Mentre il governo continua caparbiamente a riaffermare i tre pilastri della sua azione economica e sociale (reddito di cittadinanza, revisione della legge Fornero, ristrutturazione dei pensionamenti con la cosiddetta quota 100) senza sapere né come tradurli in legge né, soprattutto, come finanziarli, cominciano ad echeggiare tra gli elettori i primi mugugni e dissensi, soprattutto tra chi ha votato Movimento 5 stelle (M5S) e reputa di essere finito nelle mani sbagliate. Un recente sondaggio (non ancora pubblico ma visionato dall’autore) condotto da Istituto Nicola Piepoli in collaborazione con fondazione Pietro Nenni e Feps Bruxelles rivela di una forte nostalgia per gli anni ’70 e ’80 e la politica di quel tempo.
Il populismo in Italia ha preso il potere, oltre che per la crisi economica e certi eccessi di immigrazione, per precise responsabilità delle forze di centro-destra e centro-sinistra che hanno governato l’Italia negli ultimi 25 anni. Stile e contenuti dei loro governi non devono essere stati molto graditi a un elettorato rivoltatosi, lo scorso marzo, contro la “politica”, per premiare un non partito, il populista M5S, e il partito di Matteo Salvini, nato per separare dal resto d’Italia le regioni economicamente più avanzate del nord e oggi partito d’ordine. Ha contribuito anche la personalizzazione della politica, inaugurata da Berlusconi, che ha premiato, dopo Matteo Renzi, gli emergenti Salvini e Di Maio. Hanno pesato, inoltre, i continui bisticci interni, soprattutto tra i democratici, tradottisi nell’assassinio politico di Prodi e Letta, quindi nelle diaspore antirenziane.
Non che le forze dell’attuale governo non soffrano di contrasti interni, ma almeno non hanno mai preteso di vendere un’immagine armonica della loro collaborazione, facendola derivare da un “contratto” di governo sottoscritto proprio per appianare le differenze tra i rispettivi programmi. Non è questo che gli si rimprovera, ma l’irrisolutezza nell’assumere decisioni, la contraddittorietà delle misure socio-economiche rispetto agli obiettivi da raggiungere, l’isolamento nel quale stanno cacciando l’Italia per tentare di dare scacco alle istituzioni dell’Unione Europea e andare da “vincitori” al voto europeo di maggio. Nel frattempo l’Italia dopo gli anni del ministro dell’economia Padoan che aveva riportato a segno positivo il tasso di crescita del prodotto interno, registra, a causa anche del continuo rinvio delle misure economiche dell’attuale ministro Tria, il ritorno al trimestre di recessione.
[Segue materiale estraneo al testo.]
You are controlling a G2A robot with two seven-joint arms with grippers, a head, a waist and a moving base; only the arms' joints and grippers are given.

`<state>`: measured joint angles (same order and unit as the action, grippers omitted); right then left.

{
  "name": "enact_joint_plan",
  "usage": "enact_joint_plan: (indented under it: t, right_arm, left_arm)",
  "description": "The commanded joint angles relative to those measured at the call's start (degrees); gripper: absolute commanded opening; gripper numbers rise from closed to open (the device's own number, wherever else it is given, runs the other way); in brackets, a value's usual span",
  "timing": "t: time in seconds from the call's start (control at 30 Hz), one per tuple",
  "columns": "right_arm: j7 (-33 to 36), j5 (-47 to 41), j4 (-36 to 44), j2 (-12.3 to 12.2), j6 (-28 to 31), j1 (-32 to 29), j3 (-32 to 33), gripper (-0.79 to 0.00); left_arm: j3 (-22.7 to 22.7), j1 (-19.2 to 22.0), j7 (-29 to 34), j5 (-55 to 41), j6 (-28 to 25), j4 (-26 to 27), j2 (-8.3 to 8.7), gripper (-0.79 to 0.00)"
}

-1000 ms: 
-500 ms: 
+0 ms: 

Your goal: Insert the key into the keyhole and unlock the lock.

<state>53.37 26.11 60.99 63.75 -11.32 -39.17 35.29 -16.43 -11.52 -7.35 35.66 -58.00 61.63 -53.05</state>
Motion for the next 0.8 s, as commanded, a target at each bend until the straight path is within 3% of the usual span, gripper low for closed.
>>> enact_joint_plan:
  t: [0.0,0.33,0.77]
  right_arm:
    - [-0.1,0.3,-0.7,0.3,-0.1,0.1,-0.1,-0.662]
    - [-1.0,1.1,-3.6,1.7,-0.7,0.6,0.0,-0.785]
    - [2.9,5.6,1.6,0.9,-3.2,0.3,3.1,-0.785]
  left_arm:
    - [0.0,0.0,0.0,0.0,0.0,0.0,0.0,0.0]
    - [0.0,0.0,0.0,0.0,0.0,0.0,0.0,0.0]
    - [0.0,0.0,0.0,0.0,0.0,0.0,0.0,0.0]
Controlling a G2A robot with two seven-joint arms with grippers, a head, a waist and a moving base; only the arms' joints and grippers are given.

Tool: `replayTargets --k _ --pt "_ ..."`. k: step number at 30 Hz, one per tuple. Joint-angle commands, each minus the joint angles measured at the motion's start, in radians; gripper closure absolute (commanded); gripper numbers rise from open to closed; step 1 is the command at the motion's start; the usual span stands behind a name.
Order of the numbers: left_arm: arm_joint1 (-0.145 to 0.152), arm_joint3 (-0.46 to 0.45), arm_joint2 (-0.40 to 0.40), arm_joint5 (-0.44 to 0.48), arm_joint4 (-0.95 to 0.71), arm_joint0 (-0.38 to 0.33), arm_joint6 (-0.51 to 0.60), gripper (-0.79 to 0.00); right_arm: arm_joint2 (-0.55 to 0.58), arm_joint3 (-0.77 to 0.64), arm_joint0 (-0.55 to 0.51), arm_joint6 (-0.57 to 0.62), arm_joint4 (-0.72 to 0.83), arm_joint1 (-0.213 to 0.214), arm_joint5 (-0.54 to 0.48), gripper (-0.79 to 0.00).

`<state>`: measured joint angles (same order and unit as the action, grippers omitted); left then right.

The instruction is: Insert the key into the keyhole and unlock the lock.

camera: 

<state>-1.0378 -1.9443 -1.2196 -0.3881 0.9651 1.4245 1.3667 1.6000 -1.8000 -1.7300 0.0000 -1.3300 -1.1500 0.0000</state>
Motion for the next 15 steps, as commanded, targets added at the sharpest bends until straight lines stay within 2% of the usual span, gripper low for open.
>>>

Il che mal si lega con la pressante aspirazione al cambiamento che la citata ricerca Piepoli/feps manifesta, ancorandola con gli elettori di Salvini alla tradizione e all’intransigenza, con quelli M5S alle tecnologie e alla democrazia diretta. Il cambiamento può venire solo da una politica economica che restituisca agli italiani il lavoro perduto e faccia investimenti in infrastrutture e sviluppo. Ed è tuttavia difficile che ciò possa aver luogo, anche perché comincia a scarseggiare in Italia la materia prima indispensabile: il fattore umano per quantità e qualità. Da un lato il paese soffre ogni anno la doppia emorragia di non nati e di giovani che emigrano, dall’altra continua ad essere fanalino di coda nei dati che si riferiscono all’istruzione. Eurostat informa, per esempio che in quanto a livello di abbandono delle scuole secondarie, nel 2016 mentre la media dell’abbandono nella fascia 18-24 anni era dell’11,5%, in Italia arrivava al 14%, il sesto peggior risultato in tutta Europa. Tra il 1995 e il 2018, 3 milioni e mezzo di giovani italiani hanno abbandonato gli studi secondari per cercare un lavoro che non c’è o calarsi nello sconforto del far niente.